### TASK PROMPT:
Using the records below, give again exactly the lines from the line that contains "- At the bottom" through the line that contains "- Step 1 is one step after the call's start", both ends included, and only those.
*** Opening DATA SHOWN ***
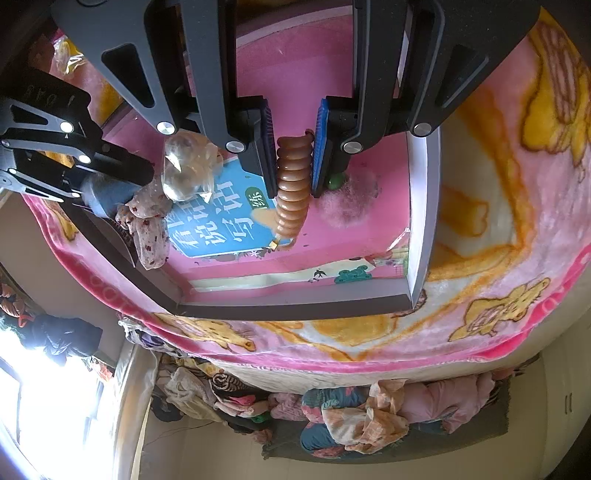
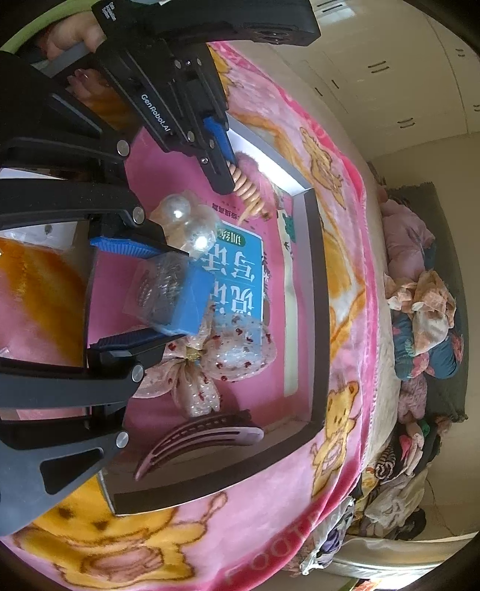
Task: Organize jewelry
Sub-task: 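Lower the hair tie and blue-lidded box into the grey box and release both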
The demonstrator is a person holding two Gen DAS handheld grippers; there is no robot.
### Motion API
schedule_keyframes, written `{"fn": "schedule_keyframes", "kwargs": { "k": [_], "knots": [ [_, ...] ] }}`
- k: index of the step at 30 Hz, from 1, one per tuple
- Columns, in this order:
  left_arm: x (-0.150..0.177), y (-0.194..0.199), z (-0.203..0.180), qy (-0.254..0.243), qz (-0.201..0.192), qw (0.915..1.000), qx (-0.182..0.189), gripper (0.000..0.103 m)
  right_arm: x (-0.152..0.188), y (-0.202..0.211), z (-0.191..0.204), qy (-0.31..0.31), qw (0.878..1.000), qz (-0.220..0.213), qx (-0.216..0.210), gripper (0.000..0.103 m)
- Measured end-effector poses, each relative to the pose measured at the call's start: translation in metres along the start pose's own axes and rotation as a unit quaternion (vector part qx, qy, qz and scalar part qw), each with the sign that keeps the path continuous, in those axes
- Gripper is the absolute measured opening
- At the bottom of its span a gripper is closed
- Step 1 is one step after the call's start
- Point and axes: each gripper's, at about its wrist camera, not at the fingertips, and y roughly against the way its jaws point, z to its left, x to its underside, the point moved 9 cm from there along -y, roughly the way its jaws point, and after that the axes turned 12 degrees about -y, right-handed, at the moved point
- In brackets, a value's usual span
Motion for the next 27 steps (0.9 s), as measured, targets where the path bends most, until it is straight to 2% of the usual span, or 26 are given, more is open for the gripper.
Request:
{"fn": "schedule_keyframes", "kwargs": {
  "k": [8,12,19,21,24,27],
  "knots": [
    [0.0,0.0,0.001,0.002,-0.001,1.0,0.001,0.012,0.002,0.013,-0.002,-0.007,1.0,-0.014,-0.007,0.044],
    [0.0,0.003,0.003,0.003,-0.003,1.0,0.001,0.015,0.004,0.024,-0.002,-0.007,1.0,-0.023,-0.011,0.048],
    [0.0,0.014,0.001,0.006,-0.009,0.9999,0.001,0.028,0.008,0.044,-0.002,-0.005,0.999,-0.044,-0.007,0.058],
    [0.001,0.018,0.0,0.008,-0.011,0.9999,0.002,0.033,0.008,0.048,-0.002,-0.004,0.999,-0.048,-0.005,0.063],
    [0.001,0.024,0.0,0.013,-0.014,0.9998,0.003,0.034,0.01,0.055,-0.002,-0.005,0.998,-0.056,-0.003,0.068],
    [0.002,0.031,0.0,0.016,-0.018,0.9997,0.003,0.042,0.011,0.063,-0.002,-0.007,0.998,-0.066,-0.003,0.076]
  ]
}}
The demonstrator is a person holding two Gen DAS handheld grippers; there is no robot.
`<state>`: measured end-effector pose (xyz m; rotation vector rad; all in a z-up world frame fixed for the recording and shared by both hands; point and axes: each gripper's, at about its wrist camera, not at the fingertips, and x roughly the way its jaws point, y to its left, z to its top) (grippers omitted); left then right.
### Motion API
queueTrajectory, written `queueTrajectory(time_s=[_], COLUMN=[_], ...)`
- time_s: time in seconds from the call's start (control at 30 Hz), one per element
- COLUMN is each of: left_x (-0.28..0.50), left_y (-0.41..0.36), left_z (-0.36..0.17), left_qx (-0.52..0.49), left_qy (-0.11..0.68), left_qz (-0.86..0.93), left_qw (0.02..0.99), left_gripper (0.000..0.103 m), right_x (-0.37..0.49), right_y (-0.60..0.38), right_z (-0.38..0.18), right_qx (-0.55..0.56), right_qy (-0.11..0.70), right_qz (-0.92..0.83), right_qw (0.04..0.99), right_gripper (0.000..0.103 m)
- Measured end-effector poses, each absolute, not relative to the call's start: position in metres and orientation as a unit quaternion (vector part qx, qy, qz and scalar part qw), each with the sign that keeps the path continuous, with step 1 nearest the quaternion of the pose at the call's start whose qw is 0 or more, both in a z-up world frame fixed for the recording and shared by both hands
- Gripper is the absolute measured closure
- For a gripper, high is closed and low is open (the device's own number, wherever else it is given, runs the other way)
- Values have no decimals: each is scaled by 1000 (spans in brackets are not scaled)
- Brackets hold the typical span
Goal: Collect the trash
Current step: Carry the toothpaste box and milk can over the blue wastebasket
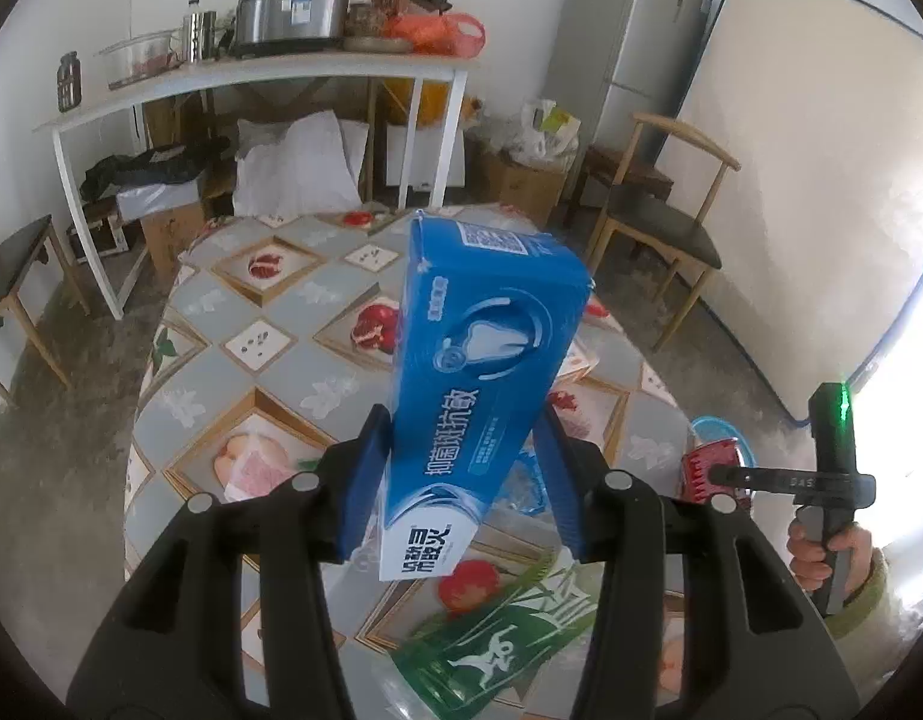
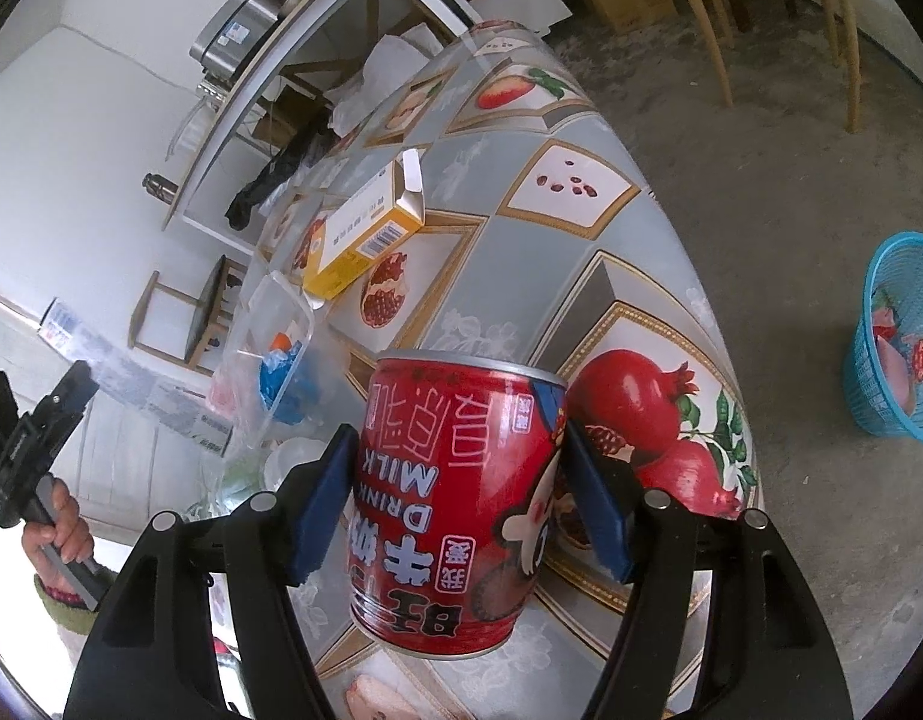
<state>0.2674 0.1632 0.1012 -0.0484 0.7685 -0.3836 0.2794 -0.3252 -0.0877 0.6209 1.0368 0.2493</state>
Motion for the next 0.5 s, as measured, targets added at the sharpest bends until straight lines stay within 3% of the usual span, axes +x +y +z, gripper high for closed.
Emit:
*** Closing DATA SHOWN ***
### TASK ANSWER:
- At the bottom of its span a gripper is closed
- Step 1 is one step after the call's start

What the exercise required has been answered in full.